- **WHAT IS BEING ASKED**: Reproduce only this stretch of the listing below: from the line with "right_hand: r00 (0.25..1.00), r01" through the line with "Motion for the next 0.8", exactly as written, with pictures excluded.

- **AVAILABLE DATA**:

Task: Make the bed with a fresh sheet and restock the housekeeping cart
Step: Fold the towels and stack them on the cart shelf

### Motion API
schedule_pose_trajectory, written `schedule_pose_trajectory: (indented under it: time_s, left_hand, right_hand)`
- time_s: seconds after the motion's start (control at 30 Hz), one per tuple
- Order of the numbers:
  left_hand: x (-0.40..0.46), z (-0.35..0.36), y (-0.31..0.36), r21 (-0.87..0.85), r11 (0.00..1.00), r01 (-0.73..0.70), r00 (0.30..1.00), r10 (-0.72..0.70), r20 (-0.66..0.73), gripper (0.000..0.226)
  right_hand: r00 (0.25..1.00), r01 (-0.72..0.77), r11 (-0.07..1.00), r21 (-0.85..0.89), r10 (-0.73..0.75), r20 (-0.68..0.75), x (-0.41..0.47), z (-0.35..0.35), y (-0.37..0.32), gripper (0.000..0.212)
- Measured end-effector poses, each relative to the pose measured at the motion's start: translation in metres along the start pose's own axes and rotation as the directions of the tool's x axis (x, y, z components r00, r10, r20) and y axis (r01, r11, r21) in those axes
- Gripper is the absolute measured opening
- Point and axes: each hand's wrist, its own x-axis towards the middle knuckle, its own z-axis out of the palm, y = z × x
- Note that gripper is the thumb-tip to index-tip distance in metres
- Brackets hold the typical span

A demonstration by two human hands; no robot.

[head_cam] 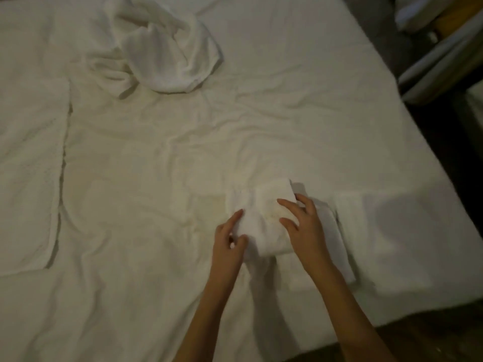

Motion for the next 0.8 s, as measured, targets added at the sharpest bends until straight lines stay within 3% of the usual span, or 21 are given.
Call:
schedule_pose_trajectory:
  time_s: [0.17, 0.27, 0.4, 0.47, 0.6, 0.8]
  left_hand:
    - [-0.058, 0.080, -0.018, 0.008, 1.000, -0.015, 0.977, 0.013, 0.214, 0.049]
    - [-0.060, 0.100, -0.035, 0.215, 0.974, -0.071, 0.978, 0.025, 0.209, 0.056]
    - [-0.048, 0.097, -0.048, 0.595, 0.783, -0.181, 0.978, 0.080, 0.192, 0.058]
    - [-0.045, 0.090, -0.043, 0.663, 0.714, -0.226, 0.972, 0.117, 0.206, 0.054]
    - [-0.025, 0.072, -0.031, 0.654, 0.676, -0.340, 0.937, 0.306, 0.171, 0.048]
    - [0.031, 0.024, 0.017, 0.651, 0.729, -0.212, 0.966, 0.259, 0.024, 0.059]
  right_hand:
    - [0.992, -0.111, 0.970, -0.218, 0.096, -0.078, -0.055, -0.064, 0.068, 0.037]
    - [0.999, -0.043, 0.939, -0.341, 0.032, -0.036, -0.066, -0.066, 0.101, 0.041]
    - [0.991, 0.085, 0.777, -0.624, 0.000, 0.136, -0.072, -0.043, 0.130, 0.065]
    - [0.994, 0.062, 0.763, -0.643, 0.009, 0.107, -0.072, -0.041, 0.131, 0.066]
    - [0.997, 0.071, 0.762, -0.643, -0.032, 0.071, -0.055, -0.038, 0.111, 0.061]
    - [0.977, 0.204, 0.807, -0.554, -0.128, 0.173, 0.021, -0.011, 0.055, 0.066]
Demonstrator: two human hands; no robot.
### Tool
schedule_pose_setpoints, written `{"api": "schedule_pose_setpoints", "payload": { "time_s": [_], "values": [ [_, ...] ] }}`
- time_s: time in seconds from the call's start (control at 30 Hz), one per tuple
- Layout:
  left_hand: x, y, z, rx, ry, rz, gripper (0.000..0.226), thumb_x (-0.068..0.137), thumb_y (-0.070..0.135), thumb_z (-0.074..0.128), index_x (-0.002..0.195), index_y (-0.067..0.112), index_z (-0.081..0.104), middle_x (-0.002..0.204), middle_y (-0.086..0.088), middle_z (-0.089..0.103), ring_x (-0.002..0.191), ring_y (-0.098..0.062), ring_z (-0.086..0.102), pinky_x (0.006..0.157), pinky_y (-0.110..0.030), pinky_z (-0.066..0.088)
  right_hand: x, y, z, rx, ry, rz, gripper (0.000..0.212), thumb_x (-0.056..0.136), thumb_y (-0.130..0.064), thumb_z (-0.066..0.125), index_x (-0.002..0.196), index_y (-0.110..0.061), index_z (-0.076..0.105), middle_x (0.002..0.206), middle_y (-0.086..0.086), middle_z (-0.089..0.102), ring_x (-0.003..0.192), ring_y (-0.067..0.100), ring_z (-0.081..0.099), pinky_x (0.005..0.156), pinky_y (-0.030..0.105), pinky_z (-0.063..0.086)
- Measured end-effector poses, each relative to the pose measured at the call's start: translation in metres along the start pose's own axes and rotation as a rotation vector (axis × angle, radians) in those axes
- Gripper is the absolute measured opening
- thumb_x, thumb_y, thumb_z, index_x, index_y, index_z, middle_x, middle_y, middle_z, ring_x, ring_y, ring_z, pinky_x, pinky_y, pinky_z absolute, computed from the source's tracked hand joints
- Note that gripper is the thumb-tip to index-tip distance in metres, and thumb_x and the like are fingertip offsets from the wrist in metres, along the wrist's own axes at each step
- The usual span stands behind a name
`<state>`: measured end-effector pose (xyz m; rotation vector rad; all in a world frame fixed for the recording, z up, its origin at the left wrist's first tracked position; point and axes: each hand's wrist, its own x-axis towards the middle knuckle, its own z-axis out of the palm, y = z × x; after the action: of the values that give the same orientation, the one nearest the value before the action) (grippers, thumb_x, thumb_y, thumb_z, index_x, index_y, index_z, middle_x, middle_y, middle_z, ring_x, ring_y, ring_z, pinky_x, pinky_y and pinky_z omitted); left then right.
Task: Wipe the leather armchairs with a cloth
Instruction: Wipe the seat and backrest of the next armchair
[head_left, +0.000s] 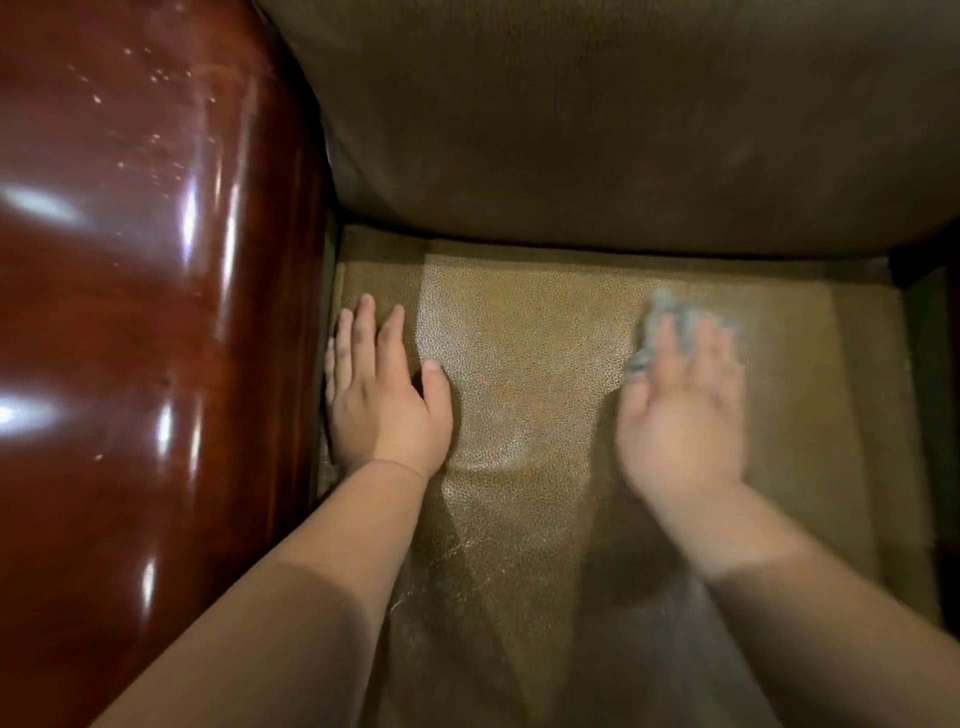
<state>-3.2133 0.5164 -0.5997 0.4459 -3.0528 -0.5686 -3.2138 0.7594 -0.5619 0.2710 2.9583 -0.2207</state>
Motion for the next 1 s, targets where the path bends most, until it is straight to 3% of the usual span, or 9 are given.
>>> {"api": "schedule_pose_setpoints", "payload": {
  "time_s": [0.1, 0.17, 0.2, 0.27, 0.33, 0.43, 0.6, 0.83, 1.0],
  "values": [
    [0.005, 0.004, -0.010, 0.009, -0.135, -0.030, 0.068, 0.098, 0.041, 0.041, 0.163, 0.022, 0.035, 0.175, -0.002, 0.018, 0.163, -0.018, 0.008, 0.132, -0.038, 0.004, -0.059, -0.052, 0.017, 0.032, -0.157, -0.612, 0.060, 0.096, -0.033, 0.040, 0.153, -0.016, 0.049, 0.166, 0.017, 0.033, 0.154, 0.039, 0.029, 0.126, 0.053, 0.022],
    [0.003, 0.007, -0.024, -0.029, -0.250, -0.088, 0.064, 0.103, 0.035, 0.046, 0.164, 0.024, 0.033, 0.176, 0.001, 0.014, 0.162, -0.016, 0.006, 0.132, -0.038, 0.009, -0.056, -0.039, 0.014, 0.031, -0.269, -0.851, 0.053, 0.096, -0.032, 0.047, 0.147, -0.021, 0.056, 0.164, 0.009, 0.038, 0.153, 0.030, 0.034, 0.125, 0.049, 0.026],
    [0.000, 0.009, -0.034, -0.067, -0.315, -0.120, 0.061, 0.104, 0.031, 0.048, 0.163, 0.024, 0.035, 0.176, 0.001, 0.015, 0.162, -0.016, 0.008, 0.131, -0.036, 0.012, -0.044, -0.024, 0.008, 0.050, -0.287, -0.840, 0.050, 0.093, -0.030, 0.050, 0.140, -0.022, 0.061, 0.159, 0.006, 0.047, 0.148, 0.028, 0.043, 0.122, 0.049, 0.034],
    [-0.007, 0.014, -0.061, -0.136, -0.488, -0.135, 0.052, 0.106, 0.026, 0.050, 0.158, 0.023, 0.044, 0.173, -0.001, 0.026, 0.159, -0.017, 0.023, 0.127, -0.029, 0.017, -0.022, 0.002, -0.022, 0.097, -0.276, -0.584, 0.042, 0.090, -0.029, 0.049, 0.126, -0.026, 0.070, 0.141, 0.003, 0.065, 0.128, 0.030, 0.062, 0.105, 0.048, 0.054],
    [-0.014, 0.019, -0.101, -0.168, -0.605, -0.095, 0.044, 0.107, 0.027, 0.050, 0.151, 0.022, 0.054, 0.160, -0.001, 0.048, 0.144, -0.018, 0.047, 0.119, -0.025, 0.030, -0.004, 0.016, -0.066, 0.087, -0.275, -0.271, 0.037, 0.093, -0.027, 0.049, 0.123, -0.030, 0.071, 0.131, 0.002, 0.069, 0.111, 0.031, 0.067, 0.090, 0.038, 0.057],
    [-0.020, 0.028, -0.171, -0.110, -0.606, -0.003, 0.039, 0.107, 0.032, 0.050, 0.145, 0.027, 0.059, 0.146, 0.005, 0.060, 0.130, -0.016, 0.058, 0.111, -0.029, 0.043, 0.002, 0.015, -0.138, 0.047, -0.328, -0.098, 0.038, 0.095, -0.028, 0.047, 0.126, -0.027, 0.069, 0.126, 0.005, 0.068, 0.103, 0.030, 0.064, 0.082, 0.036, 0.055],
    [-0.014, 0.048, -0.291, 0.018, -0.565, 0.076, 0.035, 0.105, 0.035, 0.052, 0.137, 0.029, 0.064, 0.133, 0.005, 0.068, 0.119, -0.019, 0.064, 0.100, -0.034, 0.051, -0.019, -0.019, -0.245, 0.019, -0.317, -0.132, 0.044, 0.090, -0.042, 0.033, 0.110, -0.025, 0.068, 0.110, 0.006, 0.069, 0.095, 0.030, 0.064, 0.075, 0.037, 0.055],
    [0.014, 0.089, -0.434, 0.035, -0.424, 0.183, 0.030, 0.103, 0.033, 0.053, 0.128, 0.026, 0.069, 0.119, 0.001, 0.074, 0.110, -0.023, 0.066, 0.094, -0.036, 0.054, -0.057, -0.082, -0.382, 0.118, -0.270, -0.168, 0.042, 0.100, -0.037, 0.042, 0.133, -0.027, 0.066, 0.127, 0.002, 0.068, 0.115, 0.025, 0.062, 0.094, 0.038, 0.054],
    [0.011, 0.110, -0.500, 0.060, -0.294, 0.227, 0.029, 0.103, 0.032, 0.051, 0.123, 0.028, 0.072, 0.116, 0.001, 0.075, 0.107, -0.026, 0.068, 0.086, -0.034, 0.051, -0.082, -0.093, -0.448, 0.121, -0.260, -0.181, 0.026, 0.096, -0.042, 0.041, 0.101, -0.031, 0.065, 0.104, -0.003, 0.068, 0.101, 0.025, 0.065, 0.083, 0.039, 0.055]
  ]
}}
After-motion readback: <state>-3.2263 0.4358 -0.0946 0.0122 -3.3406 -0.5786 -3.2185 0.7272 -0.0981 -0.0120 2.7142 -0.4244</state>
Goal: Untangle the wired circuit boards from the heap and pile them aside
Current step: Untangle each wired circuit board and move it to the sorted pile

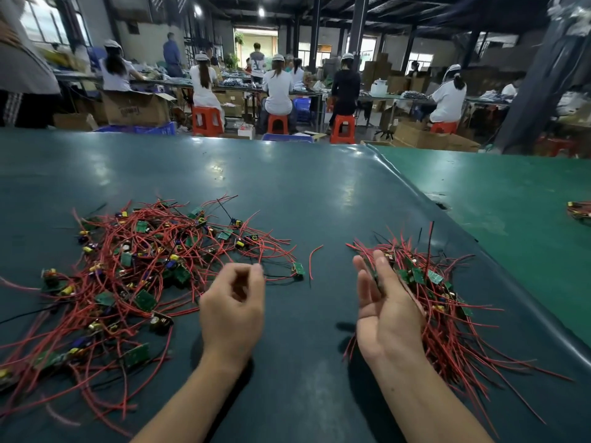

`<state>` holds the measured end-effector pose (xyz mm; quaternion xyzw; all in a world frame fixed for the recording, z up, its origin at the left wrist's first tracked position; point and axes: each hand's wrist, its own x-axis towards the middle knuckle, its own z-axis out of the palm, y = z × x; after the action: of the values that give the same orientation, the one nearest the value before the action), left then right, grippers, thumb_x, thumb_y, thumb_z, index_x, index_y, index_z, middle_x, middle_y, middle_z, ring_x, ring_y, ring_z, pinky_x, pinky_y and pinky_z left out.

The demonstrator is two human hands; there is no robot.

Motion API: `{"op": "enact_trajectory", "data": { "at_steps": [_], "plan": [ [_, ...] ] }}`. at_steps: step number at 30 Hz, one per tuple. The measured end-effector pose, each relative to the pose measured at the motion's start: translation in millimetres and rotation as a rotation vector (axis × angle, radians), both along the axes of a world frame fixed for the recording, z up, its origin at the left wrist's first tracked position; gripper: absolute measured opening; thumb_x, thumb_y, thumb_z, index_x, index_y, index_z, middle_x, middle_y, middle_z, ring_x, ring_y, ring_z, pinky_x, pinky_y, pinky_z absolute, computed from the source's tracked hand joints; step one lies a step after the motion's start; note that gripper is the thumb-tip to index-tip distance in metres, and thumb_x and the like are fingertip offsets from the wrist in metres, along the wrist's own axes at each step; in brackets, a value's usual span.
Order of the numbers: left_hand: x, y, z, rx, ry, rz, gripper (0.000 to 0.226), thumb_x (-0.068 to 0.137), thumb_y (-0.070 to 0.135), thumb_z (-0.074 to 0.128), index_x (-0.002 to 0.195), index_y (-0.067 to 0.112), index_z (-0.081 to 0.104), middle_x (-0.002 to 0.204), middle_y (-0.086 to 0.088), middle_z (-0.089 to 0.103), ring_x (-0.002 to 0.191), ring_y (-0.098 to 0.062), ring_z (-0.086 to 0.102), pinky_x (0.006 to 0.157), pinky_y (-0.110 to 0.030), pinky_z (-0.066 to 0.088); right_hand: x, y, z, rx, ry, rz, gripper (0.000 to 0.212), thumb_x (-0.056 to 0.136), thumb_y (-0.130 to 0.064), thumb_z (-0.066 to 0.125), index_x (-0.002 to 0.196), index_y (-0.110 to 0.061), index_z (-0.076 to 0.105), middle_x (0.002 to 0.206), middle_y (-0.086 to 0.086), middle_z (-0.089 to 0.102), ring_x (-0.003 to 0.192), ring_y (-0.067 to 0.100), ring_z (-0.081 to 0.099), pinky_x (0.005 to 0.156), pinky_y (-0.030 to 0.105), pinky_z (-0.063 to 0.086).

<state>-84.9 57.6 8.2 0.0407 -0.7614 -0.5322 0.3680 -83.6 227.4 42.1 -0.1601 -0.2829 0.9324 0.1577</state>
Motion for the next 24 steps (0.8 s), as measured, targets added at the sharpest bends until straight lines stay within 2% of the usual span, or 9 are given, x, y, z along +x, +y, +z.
{"op": "enact_trajectory", "data": {
  "at_steps": [2,4,6,9,12,14,16,21,24],
  "plan": [
    [3.8,3.4,-0.8,-0.320,0.031,0.015,0.013,0.089,0.022,0.065,0.076,0.021,0.064,0.071,0.013,0.059,0.073,-0.015,0.052,0.070,-0.031,0.043,-1.1,2.6,0.5,-0.037,-0.043,0.024,0.027,0.094,-0.013,0.060,0.117,0.001,0.061,0.099,0.004,0.076,0.070,0.017,0.074,0.048,0.015,0.052],
    [4.0,0.0,-1.0,-0.506,0.017,0.108,0.010,0.083,0.029,0.062,0.080,0.021,0.066,0.081,0.008,0.063,0.086,-0.022,0.053,0.076,-0.039,0.040,-2.0,8.0,1.6,-0.076,-0.050,0.018,0.029,0.099,-0.024,0.053,0.120,-0.004,0.059,0.105,0.004,0.073,0.067,0.015,0.074,0.047,0.015,0.052],
    [1.1,-9.0,-1.2,-0.591,-0.083,0.258,0.016,0.081,0.033,0.062,0.089,0.021,0.069,0.095,0.002,0.064,0.101,-0.028,0.051,0.083,-0.042,0.038,-1.6,12.8,0.9,-0.072,-0.033,0.049,0.044,0.102,-0.039,0.042,0.125,-0.004,0.056,0.104,0.006,0.074,0.071,0.017,0.074,0.046,0.016,0.052],
    [-4.0,-23.8,-4.1,-0.661,-0.277,0.391,0.038,0.080,0.028,0.071,0.114,0.013,0.066,0.124,-0.012,0.058,0.125,-0.035,0.039,0.101,-0.051,0.029,1.6,12.3,0.6,0.041,0.038,0.263,0.064,0.101,-0.055,0.026,0.115,-0.005,0.062,0.106,0.007,0.075,0.080,0.023,0.075,0.044,0.018,0.050],
    [-6.2,-28.2,-4.2,-0.679,-0.534,0.404,0.056,0.085,0.034,0.061,0.136,0.011,0.051,0.148,-0.019,0.039,0.139,-0.035,0.024,0.111,-0.050,0.018,5.4,3.8,2.7,0.183,0.073,0.485,0.066,0.094,-0.061,0.035,0.108,-0.007,0.069,0.108,0.011,0.074,0.072,0.024,0.074,0.041,0.020,0.048],
    [-7.4,-31.3,-2.5,-0.640,-0.644,0.438,0.057,0.089,0.037,0.055,0.139,0.010,0.046,0.152,-0.022,0.029,0.140,-0.037,0.020,0.112,-0.050,0.018,7.1,0.8,3.9,0.231,0.066,0.558,0.065,0.091,-0.062,0.039,0.099,-0.007,0.074,0.099,0.014,0.075,0.060,0.022,0.071,0.039,0.021,0.045],
    [-8.0,-35.5,-0.4,-0.609,-0.690,0.458,0.049,0.094,0.034,0.049,0.135,0.007,0.049,0.151,-0.024,0.031,0.135,-0.040,0.030,0.109,-0.049,0.023,7.2,1.5,3.7,0.260,0.065,0.559,0.064,0.092,-0.061,0.041,0.092,-0.008,0.077,0.088,0.014,0.075,0.053,0.021,0.066,0.039,0.021,0.041],
    [-9.4,-44.0,-0.5,-0.582,-0.663,0.443,0.035,0.092,0.025,0.057,0.116,0.000,0.060,0.133,-0.022,0.044,0.114,-0.042,0.050,0.096,-0.049,0.036,6.2,1.4,3.3,0.295,0.100,0.549,0.058,0.091,-0.059,0.043,0.082,-0.013,0.078,0.072,0.010,0.071,0.047,0.018,0.059,0.040,0.021,0.036],
    [-11.0,-43.8,3.0,-0.577,-0.681,0.473,0.038,0.090,0.029,0.058,0.119,0.004,0.056,0.126,-0.021,0.044,0.109,-0.042,0.050,0.095,-0.048,0.036,6.2,0.3,3.6,0.318,0.094,0.552,0.054,0.085,-0.058,0.048,0.080,-0.014,0.078,0.068,0.008,0.070,0.046,0.017,0.056,0.042,0.021,0.033]
  ]
}}
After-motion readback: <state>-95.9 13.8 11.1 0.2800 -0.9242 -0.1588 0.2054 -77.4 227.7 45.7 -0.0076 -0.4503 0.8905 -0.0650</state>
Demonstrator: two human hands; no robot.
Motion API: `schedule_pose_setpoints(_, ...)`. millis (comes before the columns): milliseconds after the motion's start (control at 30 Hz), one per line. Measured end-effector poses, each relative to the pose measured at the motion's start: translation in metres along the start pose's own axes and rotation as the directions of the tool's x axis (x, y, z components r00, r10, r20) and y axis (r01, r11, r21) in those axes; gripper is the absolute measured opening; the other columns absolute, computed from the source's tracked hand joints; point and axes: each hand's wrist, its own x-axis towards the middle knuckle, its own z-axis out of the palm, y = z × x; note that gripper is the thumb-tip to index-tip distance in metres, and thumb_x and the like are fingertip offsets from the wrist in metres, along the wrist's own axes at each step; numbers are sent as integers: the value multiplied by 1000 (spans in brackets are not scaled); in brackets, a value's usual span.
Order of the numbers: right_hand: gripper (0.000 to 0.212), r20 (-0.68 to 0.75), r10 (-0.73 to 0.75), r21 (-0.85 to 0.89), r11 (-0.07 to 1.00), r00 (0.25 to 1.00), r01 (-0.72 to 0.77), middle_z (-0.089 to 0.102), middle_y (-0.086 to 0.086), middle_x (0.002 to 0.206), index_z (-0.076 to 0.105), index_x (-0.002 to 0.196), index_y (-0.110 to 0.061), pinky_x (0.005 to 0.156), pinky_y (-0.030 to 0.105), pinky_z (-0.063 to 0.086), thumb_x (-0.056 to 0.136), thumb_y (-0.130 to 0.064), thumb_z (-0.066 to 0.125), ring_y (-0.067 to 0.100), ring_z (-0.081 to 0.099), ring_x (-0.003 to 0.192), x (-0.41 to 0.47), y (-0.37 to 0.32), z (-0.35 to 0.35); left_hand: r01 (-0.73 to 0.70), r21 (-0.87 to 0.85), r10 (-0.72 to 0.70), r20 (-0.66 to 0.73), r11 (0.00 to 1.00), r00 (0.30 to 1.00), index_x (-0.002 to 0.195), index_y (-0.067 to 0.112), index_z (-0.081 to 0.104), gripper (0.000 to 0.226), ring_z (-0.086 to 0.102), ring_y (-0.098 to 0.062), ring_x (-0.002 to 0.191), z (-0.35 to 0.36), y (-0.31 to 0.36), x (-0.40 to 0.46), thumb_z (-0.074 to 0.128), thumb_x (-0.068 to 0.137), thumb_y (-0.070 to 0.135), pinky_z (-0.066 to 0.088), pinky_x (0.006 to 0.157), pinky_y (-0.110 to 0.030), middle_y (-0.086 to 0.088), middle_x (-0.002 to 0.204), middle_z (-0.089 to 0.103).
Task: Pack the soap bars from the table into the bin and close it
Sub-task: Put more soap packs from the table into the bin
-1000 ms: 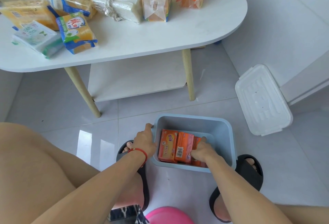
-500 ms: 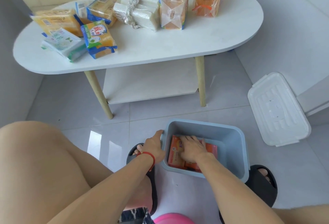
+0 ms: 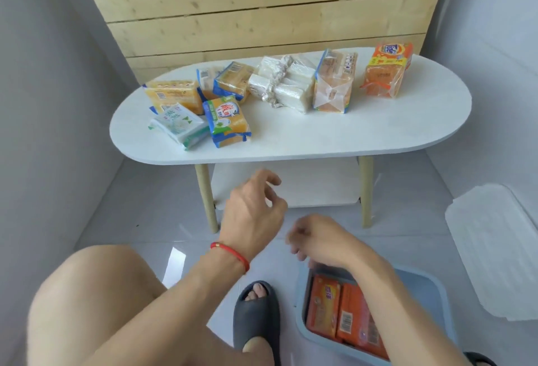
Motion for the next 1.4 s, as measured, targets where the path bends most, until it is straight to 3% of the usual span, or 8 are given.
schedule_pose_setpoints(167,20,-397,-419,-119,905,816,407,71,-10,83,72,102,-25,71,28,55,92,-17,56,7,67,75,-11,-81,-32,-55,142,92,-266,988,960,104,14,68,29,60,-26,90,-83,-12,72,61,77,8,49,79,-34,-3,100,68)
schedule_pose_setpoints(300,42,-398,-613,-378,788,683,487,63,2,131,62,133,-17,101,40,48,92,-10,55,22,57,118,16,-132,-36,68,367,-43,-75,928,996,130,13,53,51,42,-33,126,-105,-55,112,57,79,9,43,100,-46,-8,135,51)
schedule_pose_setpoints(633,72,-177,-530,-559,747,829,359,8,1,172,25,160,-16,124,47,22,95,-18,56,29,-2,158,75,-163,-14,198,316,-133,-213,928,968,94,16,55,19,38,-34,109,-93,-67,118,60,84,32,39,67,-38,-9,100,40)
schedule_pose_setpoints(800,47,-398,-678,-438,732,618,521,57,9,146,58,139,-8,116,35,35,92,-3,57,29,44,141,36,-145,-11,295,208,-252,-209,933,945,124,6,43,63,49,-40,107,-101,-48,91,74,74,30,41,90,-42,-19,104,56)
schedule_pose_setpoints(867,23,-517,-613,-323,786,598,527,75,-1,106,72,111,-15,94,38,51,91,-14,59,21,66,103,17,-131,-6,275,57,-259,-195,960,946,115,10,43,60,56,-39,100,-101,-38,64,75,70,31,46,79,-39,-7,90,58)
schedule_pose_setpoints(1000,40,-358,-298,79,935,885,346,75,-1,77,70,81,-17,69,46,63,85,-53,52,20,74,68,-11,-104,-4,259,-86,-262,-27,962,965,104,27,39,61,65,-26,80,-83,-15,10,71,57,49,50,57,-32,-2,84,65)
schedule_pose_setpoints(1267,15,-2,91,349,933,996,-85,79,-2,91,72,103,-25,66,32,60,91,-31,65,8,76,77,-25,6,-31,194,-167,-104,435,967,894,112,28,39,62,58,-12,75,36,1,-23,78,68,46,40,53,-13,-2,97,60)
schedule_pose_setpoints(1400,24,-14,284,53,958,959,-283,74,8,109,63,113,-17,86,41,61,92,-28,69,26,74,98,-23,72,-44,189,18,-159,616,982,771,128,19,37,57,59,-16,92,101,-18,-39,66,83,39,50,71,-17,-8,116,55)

- **ANSWER SECTION**:
  right_hand: r00 (0.25..1.00), r01 (-0.72..0.77), r11 (-0.07..1.00), r21 (-0.85..0.89), r10 (-0.73..0.75), r20 (-0.68..0.75), x (-0.41..0.47), z (-0.35..0.35), y (-0.37..0.32), gripper (0.000..0.212)
- Measured end-effector poses, each relative to the pose measured at the motion's start: translation in metres along the start pose's own axes and rotation as the directions of the tool's x axis (x, y, z components r00, r10, r20) and y axis (r01, r11, r21) in those axes
- Gripper is the absolute measured opening
- Point and axes: each hand's wrist, its own x-axis towards the middle knuckle, its own z-axis out of the palm, y = z × x
- Note that gripper is the thumb-tip to index-tip distance in metres
- Brackets hold the typical span

A demonstration by two human hands; no robot.

[head_cam] 

Motion for the next 0.8 s, as measured, targets added at the sharpest bends until straight lines stay within 3% of the usual span, or 21 are given.

This answer requires no further additions.